With images removed, return the whole listing exactly as written.

════════════════════

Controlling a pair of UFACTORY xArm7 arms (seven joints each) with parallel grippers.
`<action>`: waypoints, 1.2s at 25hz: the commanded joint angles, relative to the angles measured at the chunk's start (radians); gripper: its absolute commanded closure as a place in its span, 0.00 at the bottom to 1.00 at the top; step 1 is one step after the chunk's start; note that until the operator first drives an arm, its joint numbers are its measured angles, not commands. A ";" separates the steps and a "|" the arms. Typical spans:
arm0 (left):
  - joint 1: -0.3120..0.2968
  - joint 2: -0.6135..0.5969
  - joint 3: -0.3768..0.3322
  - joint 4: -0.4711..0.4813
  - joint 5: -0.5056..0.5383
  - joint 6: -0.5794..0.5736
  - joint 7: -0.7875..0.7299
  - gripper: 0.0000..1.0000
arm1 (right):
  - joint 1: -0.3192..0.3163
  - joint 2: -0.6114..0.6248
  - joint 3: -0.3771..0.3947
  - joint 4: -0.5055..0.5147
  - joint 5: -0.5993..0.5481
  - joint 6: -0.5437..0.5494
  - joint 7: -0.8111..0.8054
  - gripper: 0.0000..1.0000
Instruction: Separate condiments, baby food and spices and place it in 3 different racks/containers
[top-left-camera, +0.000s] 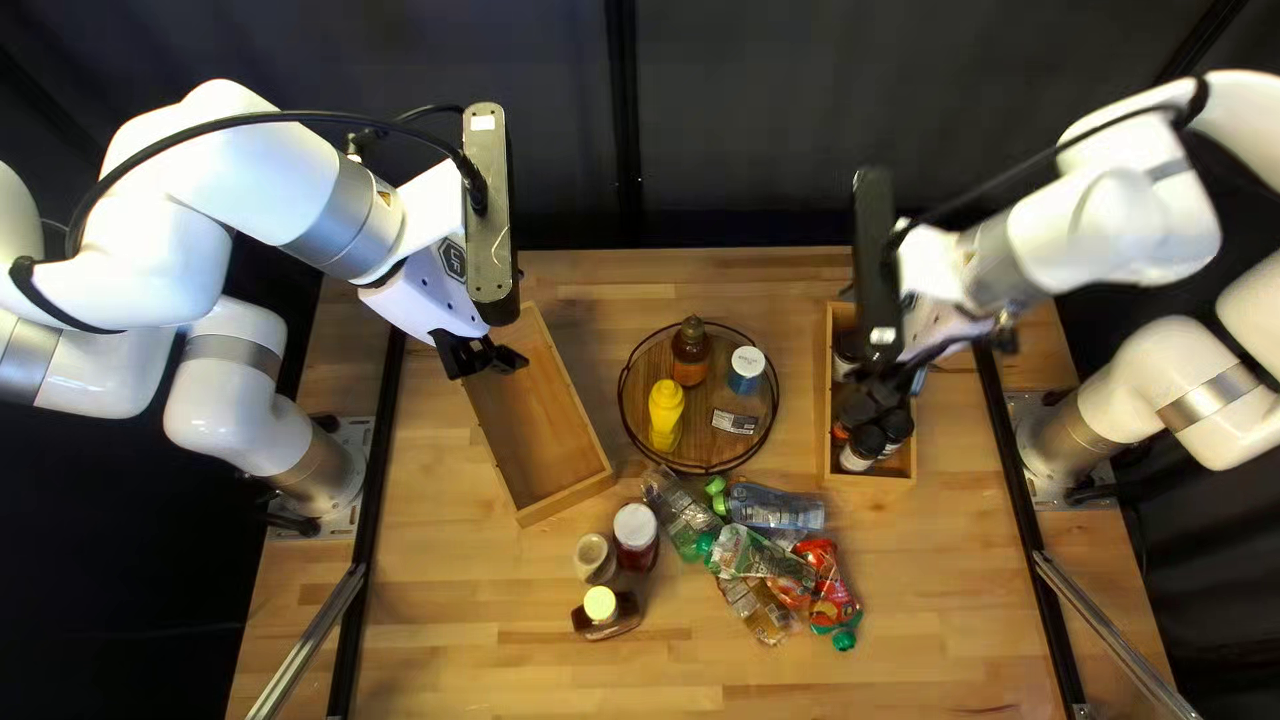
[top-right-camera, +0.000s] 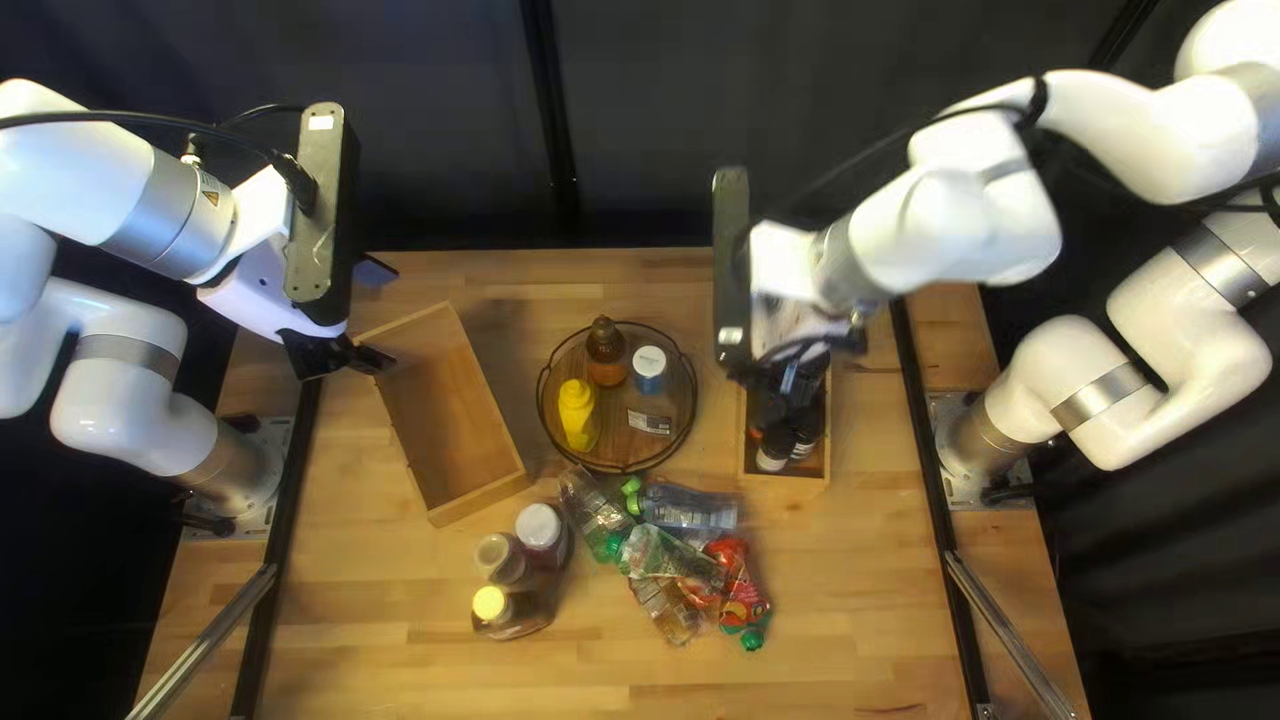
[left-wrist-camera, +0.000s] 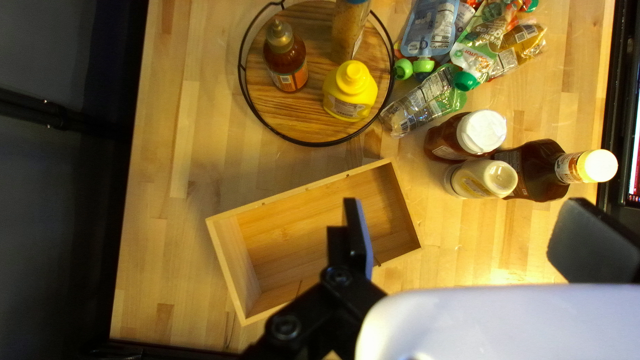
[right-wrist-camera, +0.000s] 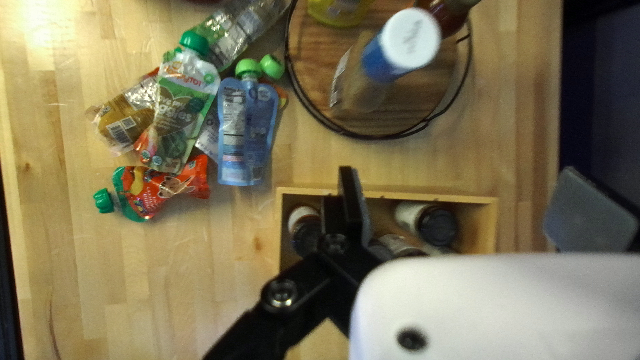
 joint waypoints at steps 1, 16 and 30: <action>0.000 0.000 0.000 0.000 0.000 0.000 0.000 0.00 | -0.003 -0.046 -0.011 0.044 0.037 0.042 -0.006 0.00; 0.000 0.000 0.000 0.000 0.000 0.000 0.000 0.00 | -0.003 -0.046 -0.011 0.044 0.037 0.042 -0.006 0.00; -0.028 0.171 -0.054 0.047 -0.045 -0.088 -0.059 0.00 | -0.003 -0.046 -0.011 0.044 0.037 0.042 -0.006 0.00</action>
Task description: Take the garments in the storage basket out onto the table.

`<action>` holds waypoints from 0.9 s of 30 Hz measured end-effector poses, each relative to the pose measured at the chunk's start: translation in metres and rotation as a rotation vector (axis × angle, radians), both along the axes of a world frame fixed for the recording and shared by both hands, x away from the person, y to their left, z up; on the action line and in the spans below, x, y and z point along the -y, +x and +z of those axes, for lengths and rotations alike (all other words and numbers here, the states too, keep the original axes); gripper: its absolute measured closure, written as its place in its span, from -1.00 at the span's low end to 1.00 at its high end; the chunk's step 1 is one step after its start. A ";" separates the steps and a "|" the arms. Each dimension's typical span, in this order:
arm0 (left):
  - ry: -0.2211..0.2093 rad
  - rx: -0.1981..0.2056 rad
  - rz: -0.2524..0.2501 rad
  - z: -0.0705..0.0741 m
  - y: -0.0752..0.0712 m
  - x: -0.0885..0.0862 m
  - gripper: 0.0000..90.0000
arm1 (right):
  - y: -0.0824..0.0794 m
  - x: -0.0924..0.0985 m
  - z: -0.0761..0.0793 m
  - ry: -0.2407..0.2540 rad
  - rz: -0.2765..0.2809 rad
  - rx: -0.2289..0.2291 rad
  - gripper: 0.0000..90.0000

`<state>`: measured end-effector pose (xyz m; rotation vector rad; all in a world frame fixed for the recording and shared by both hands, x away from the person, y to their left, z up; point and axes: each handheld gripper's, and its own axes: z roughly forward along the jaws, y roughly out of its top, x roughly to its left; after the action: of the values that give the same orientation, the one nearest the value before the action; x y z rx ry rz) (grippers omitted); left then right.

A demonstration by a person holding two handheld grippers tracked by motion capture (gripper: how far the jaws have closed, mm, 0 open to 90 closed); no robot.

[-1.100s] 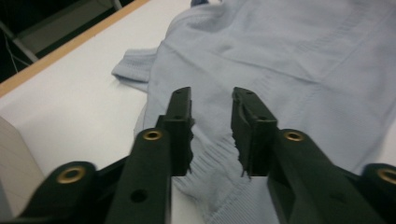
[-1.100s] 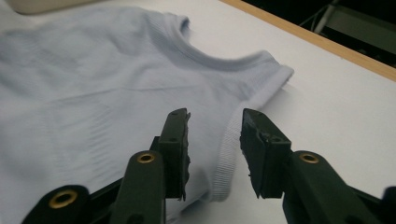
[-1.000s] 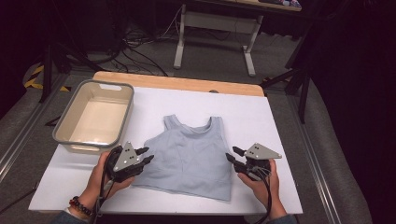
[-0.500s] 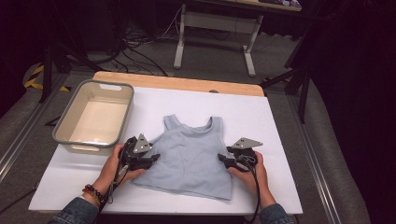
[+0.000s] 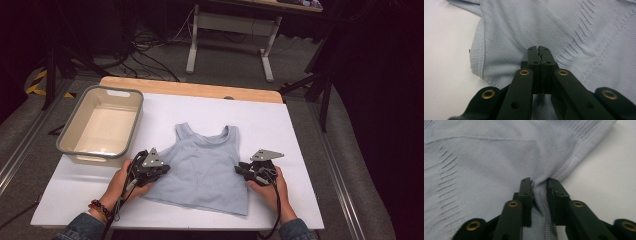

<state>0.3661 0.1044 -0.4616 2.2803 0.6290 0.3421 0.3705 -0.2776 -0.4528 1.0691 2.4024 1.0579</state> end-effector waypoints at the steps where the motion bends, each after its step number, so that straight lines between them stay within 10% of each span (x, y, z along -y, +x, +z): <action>1: -0.001 0.002 0.001 0.000 0.000 0.000 1.00 | -0.001 -0.001 0.001 -0.012 0.001 0.012 0.72; 27: 0.015 0.020 -0.050 0.001 -0.017 -0.004 1.00 | -0.011 -0.002 0.013 -0.046 0.012 0.065 0.79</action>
<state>0.3491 0.1080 -0.4610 2.2994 0.5600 0.3464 0.3594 -0.2753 -0.4396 0.9910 2.3727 1.0208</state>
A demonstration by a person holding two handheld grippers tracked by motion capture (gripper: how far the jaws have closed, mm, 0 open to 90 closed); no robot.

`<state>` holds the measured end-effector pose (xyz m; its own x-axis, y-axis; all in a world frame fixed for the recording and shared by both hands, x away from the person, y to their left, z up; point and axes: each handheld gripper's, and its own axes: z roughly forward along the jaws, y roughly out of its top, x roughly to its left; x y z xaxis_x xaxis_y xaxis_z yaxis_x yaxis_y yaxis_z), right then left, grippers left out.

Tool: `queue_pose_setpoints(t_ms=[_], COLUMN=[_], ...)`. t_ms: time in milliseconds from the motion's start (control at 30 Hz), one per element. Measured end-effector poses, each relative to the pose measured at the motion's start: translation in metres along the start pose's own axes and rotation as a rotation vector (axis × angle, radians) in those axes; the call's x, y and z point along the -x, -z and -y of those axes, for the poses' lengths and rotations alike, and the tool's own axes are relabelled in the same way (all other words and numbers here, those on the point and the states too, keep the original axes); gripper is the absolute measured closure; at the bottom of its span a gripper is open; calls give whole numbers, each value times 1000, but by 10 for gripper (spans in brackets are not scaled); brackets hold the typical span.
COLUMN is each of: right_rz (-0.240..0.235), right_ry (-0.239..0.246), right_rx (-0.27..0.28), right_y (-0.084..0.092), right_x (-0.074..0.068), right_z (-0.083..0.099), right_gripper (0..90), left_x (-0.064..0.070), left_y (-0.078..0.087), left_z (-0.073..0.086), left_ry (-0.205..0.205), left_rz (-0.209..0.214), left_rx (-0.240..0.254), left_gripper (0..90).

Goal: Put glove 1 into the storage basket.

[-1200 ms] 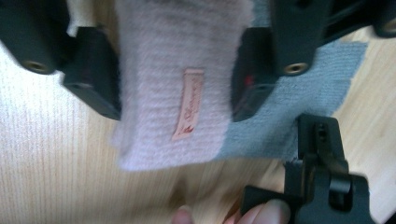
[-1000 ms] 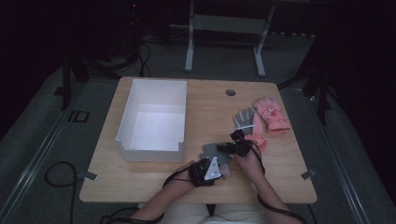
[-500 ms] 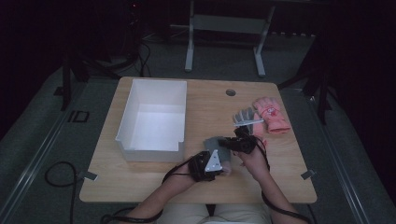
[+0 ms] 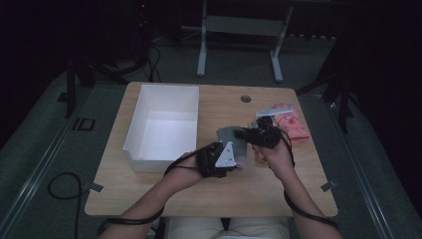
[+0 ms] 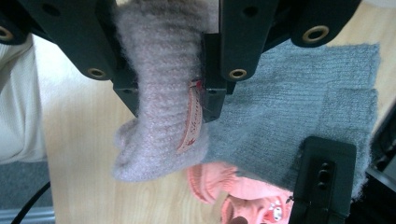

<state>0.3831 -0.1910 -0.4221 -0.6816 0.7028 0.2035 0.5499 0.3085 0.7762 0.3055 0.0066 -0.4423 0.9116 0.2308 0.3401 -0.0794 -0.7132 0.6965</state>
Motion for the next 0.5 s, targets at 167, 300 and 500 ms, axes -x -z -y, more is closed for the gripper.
queue_pose_setpoints(t_ms=[167, 300, 500], right_rz=[-7, -14, -11], right_ry=[19, 39, 77], right_rx=[18, 24, 39], right_y=[-3, -11, -27], right_x=[-8, -17, -34], right_z=[-23, -41, -64], right_gripper=[736, 736, 736], left_x=[-15, -26, -40], left_y=[17, 31, 50], left_z=[-1, 4, 15], left_ry=[-12, -21, -31], left_rz=[-29, -56, -93], left_rx=[-11, -19, -46], left_gripper=[690, 690, 690])
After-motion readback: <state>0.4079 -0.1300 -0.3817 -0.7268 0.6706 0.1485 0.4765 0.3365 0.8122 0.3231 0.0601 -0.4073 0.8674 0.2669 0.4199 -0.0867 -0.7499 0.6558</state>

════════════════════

ANSWER TO THE PROBLEM
Controlling a pair of UFACTORY xArm7 arms (seven joints each) with parallel grippers.
`<action>`: waypoints, 1.2s at 25hz: the commanded joint angles, relative to the angles measured at the chunk's start (radians); gripper: its absolute commanded closure as a place in its span, 0.00 at the bottom to 1.00 at the top; step 1 is one step after the chunk's start; note that until the operator first drives an arm, its joint numbers are its measured angles, not commands. A ";" separates the steps and a "|" the arms. Typical spans:
arm0 (left):
  - joint 1: -0.3120..0.2968
  - joint 2: -0.6135..0.5969
  - joint 3: -0.3768..0.3322
  - joint 4: -0.4711..0.4813
  - joint 5: -0.5056..0.5383
  - joint 6: -0.5794..0.5736
  - joint 7: -0.7875..0.7299
  - gripper: 0.0000..1.0000
arm1 (right):
  - joint 1: -0.3192..0.3163
  - joint 2: -0.6114..0.6248
  - joint 3: -0.3771..0.3947
  - joint 4: -0.5055..0.5147
  - joint 5: -0.5993..0.5481
  - joint 6: -0.5437..0.5494
  - joint 7: -0.8111..0.8054
  - gripper: 0.0000..1.0000
Instruction: Separate condiments, baby food and spices and place it in 3 different racks/containers
[top-left-camera, +0.000s] 
[top-right-camera, +0.000s] 
[left-wrist-camera, +0.000s] 
[right-wrist-camera, +0.000s] 
 joint waypoints at steps 1, 16 and 30: <action>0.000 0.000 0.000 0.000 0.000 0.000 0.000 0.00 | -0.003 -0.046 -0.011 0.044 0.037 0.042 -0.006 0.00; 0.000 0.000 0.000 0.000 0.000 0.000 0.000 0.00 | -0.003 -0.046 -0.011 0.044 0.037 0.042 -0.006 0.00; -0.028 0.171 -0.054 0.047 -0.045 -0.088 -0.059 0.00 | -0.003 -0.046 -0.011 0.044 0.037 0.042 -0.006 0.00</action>
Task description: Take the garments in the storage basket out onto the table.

`<action>` holds waypoints from 0.9 s of 30 Hz measured end-effector poses, each relative to the pose measured at the chunk's start: translation in metres and rotation as a rotation vector (axis × angle, radians), both along the axes of a world frame fixed for the recording and shared by both hands, x away from the person, y to their left, z up; on the action line and in the spans below, x, y and z point along the -y, +x and +z of those axes, for lengths and rotations alike (all other words and numbers here, the states too, keep the original axes); gripper: its absolute measured closure, written as its place in its span, from -1.00 at the span's low end to 1.00 at its high end; the chunk's step 1 is one step after its start. A ";" separates the steps and a "|" the arms. Each dimension's typical span, in this order:
arm0 (left):
  - ry: -0.2211..0.2093 rad
  - rx: -0.1981..0.2056 rad
  - rz: -0.2524..0.2501 rad
  - z: -0.0705..0.0741 m
  - y: -0.0752..0.0712 m
  - x: -0.0885..0.0862 m
  - gripper: 0.0000..90.0000
arm1 (right):
  - y: -0.0824..0.0794 m
  - x: -0.0924..0.0985 m
  - z: -0.0761..0.0793 m
  - ry: -0.2407..0.2540 rad
  - rz: -0.2765..0.2809 rad
  - rx: -0.2289..0.2291 rad
  - gripper: 0.0000..90.0000

`<state>`: measured end-effector pose (xyz m; rotation vector rad; all in a world frame fixed for the recording and shared by both hands, x away from the person, y to their left, z up; point and axes: each handheld gripper's, and its own axes: z roughly forward along the jaws, y roughly out of its top, x roughly to its left; after the action: of the values that give the same orientation, the one nearest the value before the action; x y z rx ry rz) (grippers omitted); left then right.

A demonstration by a person holding two handheld grippers tracked by motion capture (gripper: how far the jaws have closed, mm, 0 open to 90 closed); no robot.

[-1.100s] 
[-1.100s] 
[-1.000s] 
[-0.500s] 
[+0.000s] 

<state>0.3661 0.1044 -0.4616 2.2803 0.6290 0.3421 0.3705 -0.2776 -0.4528 1.0691 2.4024 1.0579</state> end-effector waypoints at the steps where the motion bends, each after its step number, so that straight lines between them stay within 10% of each span (x, y, z along -y, +x, +z): <action>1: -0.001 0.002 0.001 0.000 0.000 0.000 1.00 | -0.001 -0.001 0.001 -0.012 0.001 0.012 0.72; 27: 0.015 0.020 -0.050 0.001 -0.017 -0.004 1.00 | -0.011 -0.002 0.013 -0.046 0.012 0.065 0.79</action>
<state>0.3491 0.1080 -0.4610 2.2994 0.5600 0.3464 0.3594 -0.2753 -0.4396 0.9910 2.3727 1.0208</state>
A demonstration by a person holding two handheld grippers tracked by motion capture (gripper: how far the jaws have closed, mm, 0 open to 90 closed); no robot.

`<state>` holds the measured end-effector pose (xyz m; its own x-axis, y-axis; all in a world frame fixed for the recording and shared by both hands, x away from the person, y to their left, z up; point and axes: each handheld gripper's, and its own axes: z roughly forward along the jaws, y roughly out of its top, x roughly to its left; x y z xaxis_x xaxis_y xaxis_z yaxis_x yaxis_y yaxis_z), right then left, grippers left out.

Tool: `queue_pose_setpoints(t_ms=[_], COLUMN=[_], ...)`. t_ms: time in milliseconds from the motion's start (control at 30 Hz), one per element. Measured end-effector poses, each relative to the pose measured at the motion's start: translation in metres along the start pose's own axes and rotation as a rotation vector (axis × angle, radians) in those axes; the call's x, y and z point along the -x, -z and -y of those axes, for the poses' lengths and rotations alike, and the tool's own axes are relabelled in the same way (all other words and numbers here, those on the point and the states too, keep the original axes); gripper is the absolute measured closure; at the bottom of its span a gripper is open; calls give whole numbers, each value times 1000, but by 10 for gripper (spans in brackets are not scaled); brackets hold the typical span.
COLUMN is each of: right_rz (-0.240..0.235), right_ry (-0.239..0.246), right_rx (-0.27..0.28), right_y (-0.084..0.092), right_x (-0.074..0.068), right_z (-0.083..0.099), right_gripper (0..90), left_x (-0.064..0.070), left_y (-0.078..0.087), left_z (-0.073..0.086), left_ry (-0.205..0.205), left_rz (-0.209..0.214), left_rx (-0.240..0.254), left_gripper (0..90).

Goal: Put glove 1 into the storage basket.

[-1200 ms] 
[-1000 ms] 
[-500 ms] 
[+0 ms] 
[+0 ms] 

<state>0.3831 -0.1910 -0.4221 -0.6816 0.7028 0.2035 0.5499 0.3085 0.7762 0.3055 0.0066 -0.4423 0.9116 0.2308 0.3401 -0.0794 -0.7132 0.6965</state>
Motion for the next 0.5 s, targets at 167, 300 and 500 ms, axes -x -z -y, more is closed for the gripper.
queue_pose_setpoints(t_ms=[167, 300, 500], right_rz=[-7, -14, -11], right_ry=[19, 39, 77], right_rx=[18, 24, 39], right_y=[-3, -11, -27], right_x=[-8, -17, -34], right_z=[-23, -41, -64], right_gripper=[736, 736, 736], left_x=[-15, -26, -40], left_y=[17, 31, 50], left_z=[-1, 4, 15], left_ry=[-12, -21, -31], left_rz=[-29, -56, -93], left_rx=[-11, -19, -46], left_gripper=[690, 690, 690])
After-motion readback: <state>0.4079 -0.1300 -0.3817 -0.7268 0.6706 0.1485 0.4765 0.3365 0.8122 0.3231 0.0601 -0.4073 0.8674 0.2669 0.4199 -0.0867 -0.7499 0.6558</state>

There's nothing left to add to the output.